The heart is the primary organ that pumps blood to all parts of the body; but this is not possible without the presence of blood vessels that transport blood to all parts of the body and back to the heart. Arteries carry blood from the heart to all parts of the body, while veins carry the 'used' blood back to the heart for re-oxygenation. These vessels, like the heart, work non-stop throughout the day and throughout life and any problem that impedes the optimum functioning of these vessels definitely leads to a disease condition. Such is the case of varicose veins.
Varicose veins are a common occurrence in the western world, anyone who doesn't suffer the condition, must have, at least seen someone who does. Though varicose veins do not always constitute a problem that requires urgent medical attention, they can be quite unsightly and depressing. Varicose veins often present as twisted and enlarged veins close to the skin, discoloring the part of the skin where they occur and sometimes causing pain and discomfort.
Several factors have been indicted in the cause of varicose veins, such as obesity, hormonal abnormalities, pregnancy, long periods of standing or sitting, genetic or previous venous problems such as thrombophlebitis. However, to prevent varicose veins effectively it is important to understand the underlying reason for the condition.
The first problem is that veins are always superficial and have less effective valves compared to the arteries; this is reasonable since they transport blood back to the heart with far less pressure compared to the arteries. However, this means that veins are more prone to valvular incompetence (i.e. failure of the valves to prevent back flow of blood). Secondly, the veins of the lower extremities have to transport blood back to the heart against the force of gravity. Transporting blood against the force of gravity exerts a greater amount of stress on the veins of the legs than any other part of the body and this is why varicose veins commonly occur in the lower extremities.
Once this fact is understood, it is much easier to understand how to prevent varicose veins.
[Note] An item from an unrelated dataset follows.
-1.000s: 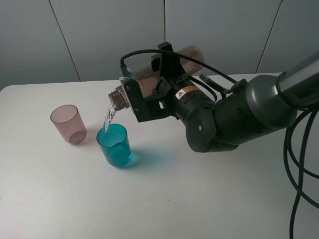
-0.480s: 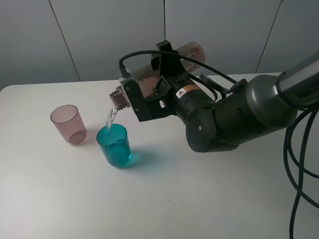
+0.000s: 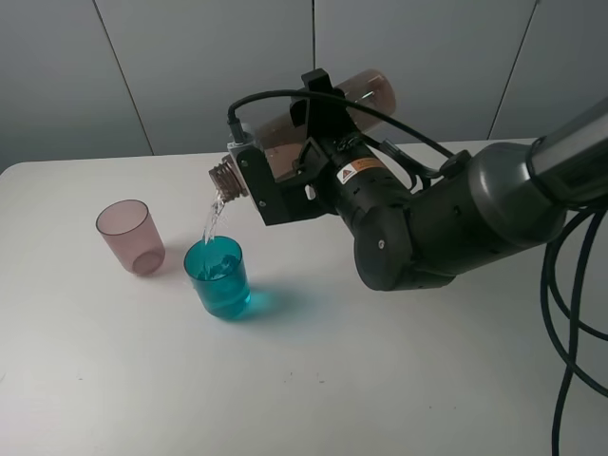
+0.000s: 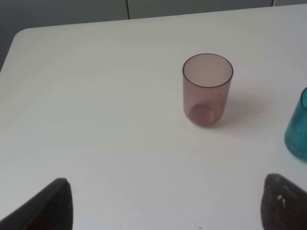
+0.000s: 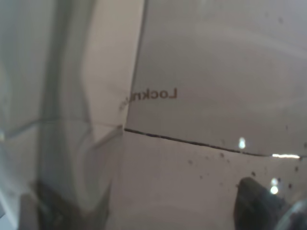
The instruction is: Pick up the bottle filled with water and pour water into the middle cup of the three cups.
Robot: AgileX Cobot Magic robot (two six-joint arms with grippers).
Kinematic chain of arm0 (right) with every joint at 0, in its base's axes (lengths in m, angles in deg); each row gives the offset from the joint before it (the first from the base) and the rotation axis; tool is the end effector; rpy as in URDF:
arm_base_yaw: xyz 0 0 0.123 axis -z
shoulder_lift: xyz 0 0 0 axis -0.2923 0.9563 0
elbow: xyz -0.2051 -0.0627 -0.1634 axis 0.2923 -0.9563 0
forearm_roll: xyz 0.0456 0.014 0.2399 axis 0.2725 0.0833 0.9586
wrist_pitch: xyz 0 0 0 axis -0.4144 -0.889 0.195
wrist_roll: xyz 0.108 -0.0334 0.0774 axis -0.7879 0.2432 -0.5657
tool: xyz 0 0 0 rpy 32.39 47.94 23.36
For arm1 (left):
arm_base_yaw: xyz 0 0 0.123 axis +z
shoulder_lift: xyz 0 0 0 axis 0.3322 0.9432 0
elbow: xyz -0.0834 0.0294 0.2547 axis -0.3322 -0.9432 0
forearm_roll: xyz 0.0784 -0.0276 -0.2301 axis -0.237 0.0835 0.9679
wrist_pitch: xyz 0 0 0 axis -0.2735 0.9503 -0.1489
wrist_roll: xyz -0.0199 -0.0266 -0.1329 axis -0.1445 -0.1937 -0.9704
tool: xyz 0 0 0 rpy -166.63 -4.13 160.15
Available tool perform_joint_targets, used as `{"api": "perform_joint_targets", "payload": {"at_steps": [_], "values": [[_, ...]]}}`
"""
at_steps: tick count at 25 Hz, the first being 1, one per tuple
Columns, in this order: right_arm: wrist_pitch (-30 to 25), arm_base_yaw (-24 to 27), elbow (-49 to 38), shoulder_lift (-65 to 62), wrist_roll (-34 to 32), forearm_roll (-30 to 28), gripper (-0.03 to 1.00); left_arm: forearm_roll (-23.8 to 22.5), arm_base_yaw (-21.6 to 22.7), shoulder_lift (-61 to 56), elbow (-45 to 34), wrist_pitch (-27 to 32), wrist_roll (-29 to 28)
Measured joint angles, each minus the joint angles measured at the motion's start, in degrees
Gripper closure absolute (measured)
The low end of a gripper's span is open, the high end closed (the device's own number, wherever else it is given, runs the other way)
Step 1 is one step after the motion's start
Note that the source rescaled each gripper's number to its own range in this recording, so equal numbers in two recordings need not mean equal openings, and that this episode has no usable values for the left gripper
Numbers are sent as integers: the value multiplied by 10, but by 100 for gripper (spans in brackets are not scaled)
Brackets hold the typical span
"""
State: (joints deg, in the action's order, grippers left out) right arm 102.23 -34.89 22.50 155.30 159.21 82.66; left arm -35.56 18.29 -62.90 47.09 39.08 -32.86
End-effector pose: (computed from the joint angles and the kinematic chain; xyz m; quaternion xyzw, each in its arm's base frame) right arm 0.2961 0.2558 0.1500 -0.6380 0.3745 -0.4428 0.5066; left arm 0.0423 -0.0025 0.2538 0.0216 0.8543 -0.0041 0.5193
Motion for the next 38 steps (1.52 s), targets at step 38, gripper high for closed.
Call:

Standing for a long period tends to weaken the veins of the legs while sitting for a long period or sitting with the legs crossed tends to hamper blood flow in the legs. Thus, it is important to avoid standing or sitting for a long period. If you have to sit at work, stand up every hour or so and walk around. And if your work requires you to stand for a long time, try shifting your weight from one leg to the other periodically. It is also good to rest with your legs up, once in a while; it helps take the stress of your legs.
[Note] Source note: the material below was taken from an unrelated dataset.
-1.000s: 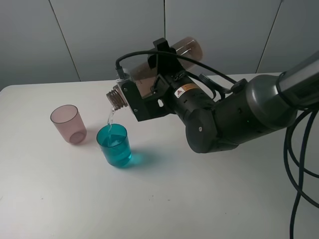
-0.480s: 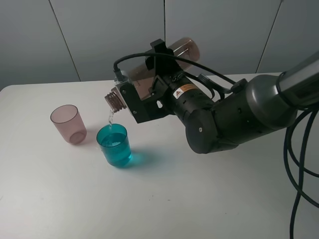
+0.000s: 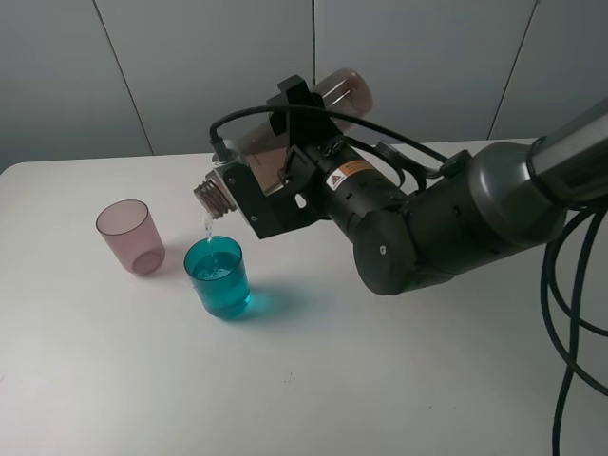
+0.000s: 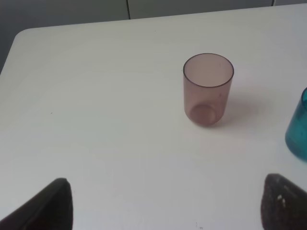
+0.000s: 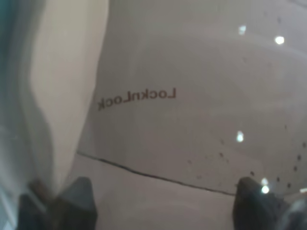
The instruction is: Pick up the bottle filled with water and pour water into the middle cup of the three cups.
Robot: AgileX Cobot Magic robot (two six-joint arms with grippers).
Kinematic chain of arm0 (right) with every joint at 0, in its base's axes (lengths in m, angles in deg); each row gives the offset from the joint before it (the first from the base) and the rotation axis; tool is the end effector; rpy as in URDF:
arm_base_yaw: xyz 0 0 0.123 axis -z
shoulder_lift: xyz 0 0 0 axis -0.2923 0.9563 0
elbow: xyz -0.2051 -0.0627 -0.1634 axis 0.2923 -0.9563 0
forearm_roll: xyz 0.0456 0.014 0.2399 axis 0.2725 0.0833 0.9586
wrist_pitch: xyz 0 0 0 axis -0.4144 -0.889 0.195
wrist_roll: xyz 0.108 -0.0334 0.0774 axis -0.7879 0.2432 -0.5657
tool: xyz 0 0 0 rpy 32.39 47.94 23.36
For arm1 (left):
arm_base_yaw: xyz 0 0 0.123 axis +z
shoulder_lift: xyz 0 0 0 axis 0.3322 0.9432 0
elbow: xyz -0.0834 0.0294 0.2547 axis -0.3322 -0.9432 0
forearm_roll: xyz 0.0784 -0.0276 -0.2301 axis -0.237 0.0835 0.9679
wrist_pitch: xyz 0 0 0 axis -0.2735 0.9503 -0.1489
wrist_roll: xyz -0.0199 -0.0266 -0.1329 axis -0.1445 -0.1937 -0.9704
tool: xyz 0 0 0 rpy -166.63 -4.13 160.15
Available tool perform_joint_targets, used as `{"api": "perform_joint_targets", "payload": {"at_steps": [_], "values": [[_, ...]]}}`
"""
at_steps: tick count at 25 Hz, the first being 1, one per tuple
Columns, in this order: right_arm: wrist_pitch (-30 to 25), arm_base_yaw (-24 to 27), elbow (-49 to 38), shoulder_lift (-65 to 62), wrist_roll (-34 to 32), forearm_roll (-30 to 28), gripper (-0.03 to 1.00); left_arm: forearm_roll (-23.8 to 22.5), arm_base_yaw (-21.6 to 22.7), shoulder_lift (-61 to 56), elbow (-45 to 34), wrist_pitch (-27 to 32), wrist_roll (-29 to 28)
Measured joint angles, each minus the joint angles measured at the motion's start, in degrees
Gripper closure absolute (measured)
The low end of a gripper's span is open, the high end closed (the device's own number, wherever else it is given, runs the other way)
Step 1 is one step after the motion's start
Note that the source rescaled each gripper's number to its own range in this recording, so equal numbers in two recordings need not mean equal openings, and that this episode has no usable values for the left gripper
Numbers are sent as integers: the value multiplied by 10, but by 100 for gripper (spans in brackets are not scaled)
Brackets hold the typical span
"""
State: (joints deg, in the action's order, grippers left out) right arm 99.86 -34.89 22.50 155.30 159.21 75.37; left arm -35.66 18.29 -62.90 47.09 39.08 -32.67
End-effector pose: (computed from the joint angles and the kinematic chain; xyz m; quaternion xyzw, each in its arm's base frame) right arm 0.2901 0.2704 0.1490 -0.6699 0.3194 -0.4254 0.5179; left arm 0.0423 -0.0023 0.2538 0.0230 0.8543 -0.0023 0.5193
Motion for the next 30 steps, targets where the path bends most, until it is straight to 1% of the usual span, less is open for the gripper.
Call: {"api": "perform_joint_targets", "payload": {"at_steps": [17, 24, 30], "values": [[0, 0, 0, 0, 0, -1, 92, 0, 0, 0, 0, 0, 0], [0, 0, 0, 0, 0, -32, 92, 0, 0, 0, 0, 0, 0], [-1, 0, 0, 0, 0, -40, 92, 0, 0, 0, 0, 0, 0]]}}
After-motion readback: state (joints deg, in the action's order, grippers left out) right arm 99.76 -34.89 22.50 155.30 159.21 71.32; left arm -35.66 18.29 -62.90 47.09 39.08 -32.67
Obesity is regarded as one of the causes of varicose veins because it places much strain on the legs, maintaining average body weight reduces your chances of getting varicose veins. Also, table salt has been shown to increase water retention in the body. This increases the volume of blood the vessels have to transport and also body weight. Reducing salt intake could reduce your chances of suffering varicose veins. Walking is the best form of exercise for the legs; it helps keep the muscles toned and improves blood circulation, thus strengthening the veins against swelling and twisting. Varicose veins are not such a serious medical condition, except when it becomes complicated. If you already have the condition or you are predisposed to it, following these simple measures could greatly relieve the condition and prevent it from getting worse.